From the FDA Drug Label
As with other drugs that antagonize dopamine D2 receptors, RISPERIDONE elevates prolactin levels and the elevation persists during chronic administration. RISPERIDONE is associated with higher levels of prolactin elevation than other antipsychotic agents. Hyperprolactinemia may suppress hypothalamic GnRH, resulting in reduced pituitary gonadotropin secretion This, in turn, may inhibit reproductive function by impairing gonadal steroidogenesis in both female and male patients. RISPERIDONE has been shown to elevate prolactin levels in children and adolescents as well as in adults.
Risperidone is associated with hyperprolactinemia (elevated prolactin levels), which may lead to various symptoms such as galactorrhea, amenorrhea, gynecomastia, and impotence. The elevation of prolactin levels persists during chronic administration of Risperidone.
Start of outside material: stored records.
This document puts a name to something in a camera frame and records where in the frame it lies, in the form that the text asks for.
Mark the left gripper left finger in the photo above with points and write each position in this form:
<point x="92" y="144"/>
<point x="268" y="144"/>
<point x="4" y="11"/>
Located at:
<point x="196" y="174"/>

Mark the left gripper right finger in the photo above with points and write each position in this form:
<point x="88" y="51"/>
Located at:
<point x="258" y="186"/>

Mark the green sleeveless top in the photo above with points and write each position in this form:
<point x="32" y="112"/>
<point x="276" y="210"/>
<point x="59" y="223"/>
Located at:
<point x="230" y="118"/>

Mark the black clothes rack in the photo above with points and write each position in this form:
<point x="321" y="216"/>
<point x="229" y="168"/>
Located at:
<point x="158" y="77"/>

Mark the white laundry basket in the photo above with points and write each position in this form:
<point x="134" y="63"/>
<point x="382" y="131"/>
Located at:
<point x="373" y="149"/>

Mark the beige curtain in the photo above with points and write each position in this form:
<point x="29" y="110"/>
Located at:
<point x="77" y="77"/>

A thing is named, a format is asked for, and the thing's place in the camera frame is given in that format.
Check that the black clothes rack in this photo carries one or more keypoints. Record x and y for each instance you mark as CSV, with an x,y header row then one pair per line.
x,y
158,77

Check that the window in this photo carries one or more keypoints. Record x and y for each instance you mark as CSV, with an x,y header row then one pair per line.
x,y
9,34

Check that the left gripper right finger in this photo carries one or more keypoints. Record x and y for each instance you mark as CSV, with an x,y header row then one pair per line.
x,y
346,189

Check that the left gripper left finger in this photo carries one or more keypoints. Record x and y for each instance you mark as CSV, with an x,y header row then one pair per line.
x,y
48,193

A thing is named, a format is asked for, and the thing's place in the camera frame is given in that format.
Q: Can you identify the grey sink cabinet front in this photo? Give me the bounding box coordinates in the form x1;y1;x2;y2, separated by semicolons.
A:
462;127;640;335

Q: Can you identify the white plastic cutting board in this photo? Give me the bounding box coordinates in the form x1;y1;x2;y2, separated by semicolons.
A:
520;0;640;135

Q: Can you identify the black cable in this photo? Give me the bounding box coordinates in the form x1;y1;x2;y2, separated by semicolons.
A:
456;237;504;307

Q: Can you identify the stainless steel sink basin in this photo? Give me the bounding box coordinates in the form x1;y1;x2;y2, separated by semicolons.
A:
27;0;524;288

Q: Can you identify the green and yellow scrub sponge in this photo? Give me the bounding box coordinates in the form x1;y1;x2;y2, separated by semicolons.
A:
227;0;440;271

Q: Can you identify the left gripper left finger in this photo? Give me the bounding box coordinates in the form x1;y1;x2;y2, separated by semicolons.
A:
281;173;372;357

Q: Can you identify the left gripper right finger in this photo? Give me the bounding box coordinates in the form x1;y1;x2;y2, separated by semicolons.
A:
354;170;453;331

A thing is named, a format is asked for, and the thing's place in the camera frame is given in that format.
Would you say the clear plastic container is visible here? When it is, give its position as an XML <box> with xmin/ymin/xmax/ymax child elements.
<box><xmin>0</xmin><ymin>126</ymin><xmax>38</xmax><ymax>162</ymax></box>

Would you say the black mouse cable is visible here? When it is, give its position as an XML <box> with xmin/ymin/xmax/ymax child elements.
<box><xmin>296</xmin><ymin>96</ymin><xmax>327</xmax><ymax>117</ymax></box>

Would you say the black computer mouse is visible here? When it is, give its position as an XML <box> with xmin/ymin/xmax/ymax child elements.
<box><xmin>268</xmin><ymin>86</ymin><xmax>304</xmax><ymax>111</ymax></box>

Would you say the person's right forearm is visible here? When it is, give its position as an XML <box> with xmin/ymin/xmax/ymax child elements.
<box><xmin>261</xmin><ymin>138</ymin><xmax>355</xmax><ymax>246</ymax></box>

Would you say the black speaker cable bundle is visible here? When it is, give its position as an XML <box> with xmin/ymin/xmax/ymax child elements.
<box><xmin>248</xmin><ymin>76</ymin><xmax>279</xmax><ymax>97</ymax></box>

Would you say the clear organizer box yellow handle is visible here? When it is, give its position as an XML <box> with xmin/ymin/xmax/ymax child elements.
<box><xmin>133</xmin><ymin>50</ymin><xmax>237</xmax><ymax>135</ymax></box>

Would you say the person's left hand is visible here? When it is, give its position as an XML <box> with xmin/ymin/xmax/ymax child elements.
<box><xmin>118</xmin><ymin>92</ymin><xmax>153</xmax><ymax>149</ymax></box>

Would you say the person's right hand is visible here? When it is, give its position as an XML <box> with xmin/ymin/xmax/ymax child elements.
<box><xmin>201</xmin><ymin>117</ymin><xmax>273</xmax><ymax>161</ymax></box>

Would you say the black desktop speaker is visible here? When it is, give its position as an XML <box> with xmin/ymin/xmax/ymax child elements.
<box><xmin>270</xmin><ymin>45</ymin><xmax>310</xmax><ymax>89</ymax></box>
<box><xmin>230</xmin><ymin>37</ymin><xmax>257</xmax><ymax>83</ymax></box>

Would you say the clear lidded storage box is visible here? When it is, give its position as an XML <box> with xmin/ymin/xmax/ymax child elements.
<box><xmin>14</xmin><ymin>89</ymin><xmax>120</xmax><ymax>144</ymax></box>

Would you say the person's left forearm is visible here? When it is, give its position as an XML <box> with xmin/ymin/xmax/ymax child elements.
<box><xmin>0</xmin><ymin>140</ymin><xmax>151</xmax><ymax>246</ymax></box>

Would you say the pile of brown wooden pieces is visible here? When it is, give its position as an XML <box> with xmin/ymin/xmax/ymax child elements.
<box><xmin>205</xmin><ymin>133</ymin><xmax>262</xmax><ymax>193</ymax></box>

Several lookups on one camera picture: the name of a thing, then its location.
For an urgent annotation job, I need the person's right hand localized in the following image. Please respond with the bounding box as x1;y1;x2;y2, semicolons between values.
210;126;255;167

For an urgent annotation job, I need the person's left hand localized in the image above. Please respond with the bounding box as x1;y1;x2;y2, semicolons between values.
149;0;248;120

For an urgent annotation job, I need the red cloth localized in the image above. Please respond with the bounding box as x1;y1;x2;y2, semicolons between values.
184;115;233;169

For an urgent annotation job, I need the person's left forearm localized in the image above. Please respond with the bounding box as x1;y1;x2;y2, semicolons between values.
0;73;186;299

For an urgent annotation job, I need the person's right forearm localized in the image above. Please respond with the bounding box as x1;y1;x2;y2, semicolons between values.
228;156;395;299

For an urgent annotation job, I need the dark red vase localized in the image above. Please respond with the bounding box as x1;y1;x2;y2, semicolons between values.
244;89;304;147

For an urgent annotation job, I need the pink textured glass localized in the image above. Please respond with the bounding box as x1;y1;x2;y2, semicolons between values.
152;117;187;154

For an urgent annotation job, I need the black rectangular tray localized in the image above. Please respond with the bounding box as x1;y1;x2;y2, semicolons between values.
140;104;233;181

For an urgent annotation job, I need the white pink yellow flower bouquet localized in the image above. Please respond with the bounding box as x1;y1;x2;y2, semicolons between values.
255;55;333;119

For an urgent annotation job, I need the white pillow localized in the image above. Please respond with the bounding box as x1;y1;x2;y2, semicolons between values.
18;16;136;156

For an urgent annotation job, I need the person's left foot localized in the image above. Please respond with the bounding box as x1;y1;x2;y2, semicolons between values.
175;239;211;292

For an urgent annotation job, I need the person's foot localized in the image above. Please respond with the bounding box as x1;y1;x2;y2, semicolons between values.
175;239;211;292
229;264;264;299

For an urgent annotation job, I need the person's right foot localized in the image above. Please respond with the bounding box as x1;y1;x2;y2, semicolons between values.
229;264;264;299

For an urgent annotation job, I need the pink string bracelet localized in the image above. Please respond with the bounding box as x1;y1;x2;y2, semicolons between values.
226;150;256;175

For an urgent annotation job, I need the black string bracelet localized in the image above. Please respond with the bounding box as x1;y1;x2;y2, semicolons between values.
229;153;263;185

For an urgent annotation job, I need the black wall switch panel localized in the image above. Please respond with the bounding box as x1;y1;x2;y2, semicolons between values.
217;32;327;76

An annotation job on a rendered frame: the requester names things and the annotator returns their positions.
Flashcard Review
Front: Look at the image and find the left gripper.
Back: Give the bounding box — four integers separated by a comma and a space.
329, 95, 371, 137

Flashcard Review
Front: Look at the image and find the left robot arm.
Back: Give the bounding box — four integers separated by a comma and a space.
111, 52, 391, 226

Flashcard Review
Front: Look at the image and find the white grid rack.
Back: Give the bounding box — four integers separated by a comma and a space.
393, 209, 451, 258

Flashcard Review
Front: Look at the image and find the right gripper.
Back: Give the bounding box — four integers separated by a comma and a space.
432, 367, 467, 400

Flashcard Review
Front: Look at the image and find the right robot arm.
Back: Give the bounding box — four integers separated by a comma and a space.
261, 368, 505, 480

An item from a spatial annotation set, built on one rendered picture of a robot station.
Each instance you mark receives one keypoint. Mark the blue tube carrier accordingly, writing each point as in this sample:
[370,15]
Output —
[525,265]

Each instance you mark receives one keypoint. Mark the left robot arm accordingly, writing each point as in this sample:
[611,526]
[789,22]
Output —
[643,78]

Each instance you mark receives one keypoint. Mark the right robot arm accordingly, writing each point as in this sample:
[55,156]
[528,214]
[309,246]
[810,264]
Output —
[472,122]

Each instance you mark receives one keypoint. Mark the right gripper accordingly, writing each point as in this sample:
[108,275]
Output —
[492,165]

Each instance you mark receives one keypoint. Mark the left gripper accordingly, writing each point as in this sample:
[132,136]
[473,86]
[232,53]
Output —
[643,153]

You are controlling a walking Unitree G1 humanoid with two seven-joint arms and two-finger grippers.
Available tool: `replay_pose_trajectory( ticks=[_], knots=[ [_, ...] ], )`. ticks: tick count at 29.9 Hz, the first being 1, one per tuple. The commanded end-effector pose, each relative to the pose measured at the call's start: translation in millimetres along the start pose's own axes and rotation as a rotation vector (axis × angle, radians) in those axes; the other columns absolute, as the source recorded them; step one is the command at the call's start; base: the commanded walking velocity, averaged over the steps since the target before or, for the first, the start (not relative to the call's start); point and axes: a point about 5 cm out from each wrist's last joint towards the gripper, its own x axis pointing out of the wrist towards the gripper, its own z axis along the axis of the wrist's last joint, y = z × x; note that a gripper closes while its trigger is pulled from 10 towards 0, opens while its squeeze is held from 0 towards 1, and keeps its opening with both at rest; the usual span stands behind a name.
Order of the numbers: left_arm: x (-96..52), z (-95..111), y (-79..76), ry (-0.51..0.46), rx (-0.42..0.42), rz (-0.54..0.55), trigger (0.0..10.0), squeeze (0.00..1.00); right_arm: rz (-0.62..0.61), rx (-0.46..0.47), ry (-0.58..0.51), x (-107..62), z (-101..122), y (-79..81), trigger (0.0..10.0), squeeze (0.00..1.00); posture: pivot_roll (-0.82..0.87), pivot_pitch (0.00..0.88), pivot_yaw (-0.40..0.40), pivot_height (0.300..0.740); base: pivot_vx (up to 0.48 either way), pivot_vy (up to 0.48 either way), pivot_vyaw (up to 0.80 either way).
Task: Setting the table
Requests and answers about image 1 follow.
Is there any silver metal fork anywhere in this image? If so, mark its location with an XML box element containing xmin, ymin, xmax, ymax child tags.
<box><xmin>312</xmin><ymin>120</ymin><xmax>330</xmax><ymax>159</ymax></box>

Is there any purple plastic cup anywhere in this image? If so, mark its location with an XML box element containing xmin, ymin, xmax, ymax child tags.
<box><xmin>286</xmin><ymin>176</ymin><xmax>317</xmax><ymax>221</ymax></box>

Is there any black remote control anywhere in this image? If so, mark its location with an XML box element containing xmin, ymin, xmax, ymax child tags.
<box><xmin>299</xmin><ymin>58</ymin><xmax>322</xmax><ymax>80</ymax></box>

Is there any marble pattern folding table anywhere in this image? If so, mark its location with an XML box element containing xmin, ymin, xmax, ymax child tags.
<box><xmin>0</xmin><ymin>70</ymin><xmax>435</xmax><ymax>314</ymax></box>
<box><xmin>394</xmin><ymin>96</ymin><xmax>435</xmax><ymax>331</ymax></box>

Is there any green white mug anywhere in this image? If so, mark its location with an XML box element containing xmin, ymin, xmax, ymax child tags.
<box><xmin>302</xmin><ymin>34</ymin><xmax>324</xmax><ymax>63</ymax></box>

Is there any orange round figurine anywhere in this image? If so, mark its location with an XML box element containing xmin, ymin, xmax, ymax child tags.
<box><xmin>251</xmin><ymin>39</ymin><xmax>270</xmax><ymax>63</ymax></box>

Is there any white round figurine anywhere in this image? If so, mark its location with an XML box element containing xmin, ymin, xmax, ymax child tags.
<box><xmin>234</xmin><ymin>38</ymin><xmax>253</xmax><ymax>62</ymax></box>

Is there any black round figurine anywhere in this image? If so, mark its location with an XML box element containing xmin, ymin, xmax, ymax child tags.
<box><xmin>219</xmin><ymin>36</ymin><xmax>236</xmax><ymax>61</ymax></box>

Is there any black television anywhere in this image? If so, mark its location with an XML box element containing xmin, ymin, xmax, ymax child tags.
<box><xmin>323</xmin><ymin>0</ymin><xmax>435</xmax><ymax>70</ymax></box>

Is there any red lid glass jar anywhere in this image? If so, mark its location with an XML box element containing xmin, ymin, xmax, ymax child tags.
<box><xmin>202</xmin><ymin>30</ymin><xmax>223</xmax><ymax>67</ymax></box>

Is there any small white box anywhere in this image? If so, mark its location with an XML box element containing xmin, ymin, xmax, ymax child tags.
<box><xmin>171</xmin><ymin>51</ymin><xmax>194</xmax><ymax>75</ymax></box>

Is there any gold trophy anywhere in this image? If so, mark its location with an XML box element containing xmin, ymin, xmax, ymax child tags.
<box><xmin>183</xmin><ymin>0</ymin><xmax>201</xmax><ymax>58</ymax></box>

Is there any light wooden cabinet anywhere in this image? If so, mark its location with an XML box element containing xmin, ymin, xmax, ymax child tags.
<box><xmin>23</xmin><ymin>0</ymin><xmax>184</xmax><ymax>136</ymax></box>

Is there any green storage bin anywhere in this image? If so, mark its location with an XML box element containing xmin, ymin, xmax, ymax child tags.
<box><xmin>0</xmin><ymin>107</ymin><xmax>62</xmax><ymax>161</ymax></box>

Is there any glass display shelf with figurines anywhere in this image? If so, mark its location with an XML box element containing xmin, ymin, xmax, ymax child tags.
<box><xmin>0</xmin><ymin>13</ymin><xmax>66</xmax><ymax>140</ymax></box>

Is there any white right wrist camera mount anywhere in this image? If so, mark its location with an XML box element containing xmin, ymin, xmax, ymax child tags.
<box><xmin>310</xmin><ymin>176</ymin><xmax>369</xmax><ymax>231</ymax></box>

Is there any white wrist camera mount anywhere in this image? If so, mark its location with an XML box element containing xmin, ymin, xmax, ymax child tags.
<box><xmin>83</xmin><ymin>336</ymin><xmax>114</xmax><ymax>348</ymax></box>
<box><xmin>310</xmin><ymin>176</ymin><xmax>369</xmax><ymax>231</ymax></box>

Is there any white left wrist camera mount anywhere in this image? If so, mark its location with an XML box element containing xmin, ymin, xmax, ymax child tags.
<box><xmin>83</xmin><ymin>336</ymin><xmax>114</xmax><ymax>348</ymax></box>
This effect is observed in both adults and children/adolescents, and is dose-dependent, with higher doses resulting in greater increases in prolactin levels [1] [2].
From the Research
Risperidone is associated with a high risk of hyperprolactinemia due to its potent dopamine D2 receptor blockade, and management options include switching to an antipsychotic with lower prolactin-raising potential, such as aripiprazole, or adding aripiprazole as an adjunctive treatment while continuing risperidone 3.
Key Points
- Risperidone's dopamine D2 receptor blockade reduces dopamine's inhibitory effect on prolactin secretion, leading to elevated prolactin levels.
- Symptoms of hyperprolactinemia may include galactorrhea, amenorrhea, gynecomastia, sexual dysfunction, and decreased bone mineral density.
- Management options include:
- Dose reduction if clinically feasible
- Switching to an antipsychotic with lower prolactin-raising potential (such as aripiprazole, quetiapine, or olanzapine)
- Adding aripiprazole (2.5-10 mg daily) as an adjunctive treatment while continuing risperidone
- For patients who must remain on risperidone, regular monitoring of prolactin levels is recommended at baseline and periodically thereafter.
- Symptomatic patients with significantly elevated prolactin (>100 ng/mL) should undergo additional evaluation to rule out other causes like pituitary tumors.
- Long-term management should consider bone health, with calcium and vitamin D supplementation and periodic bone density monitoring for patients on extended therapy, particularly women past menopause and older men.
Evidence
The most recent and highest quality study on this topic is from 2010, which found that adjunctive treatment with aripiprazole reduces the prolactin concentration that had been increased due to risperidone treatment, with a dose-dependent effect up to 6 mg/d of aripiprazole 4. Another study from 2008 found that switching antipsychotic drugs to aripiprazole was effective in reducing serum prolactin levels and restoring menstruation in schizophrenic patients who received prolactin-raising antipsychotics 3.
Clinical Implications
In clinical practice, it is essential to monitor prolactin levels in patients taking risperidone and to consider switching to an antipsychotic with lower prolactin-raising potential or adding aripiprazole as an adjunctive treatment if hyperprolactinemia occurs. Regular monitoring of bone health and consideration of calcium and vitamin D supplementation are also crucial for patients on extended therapy.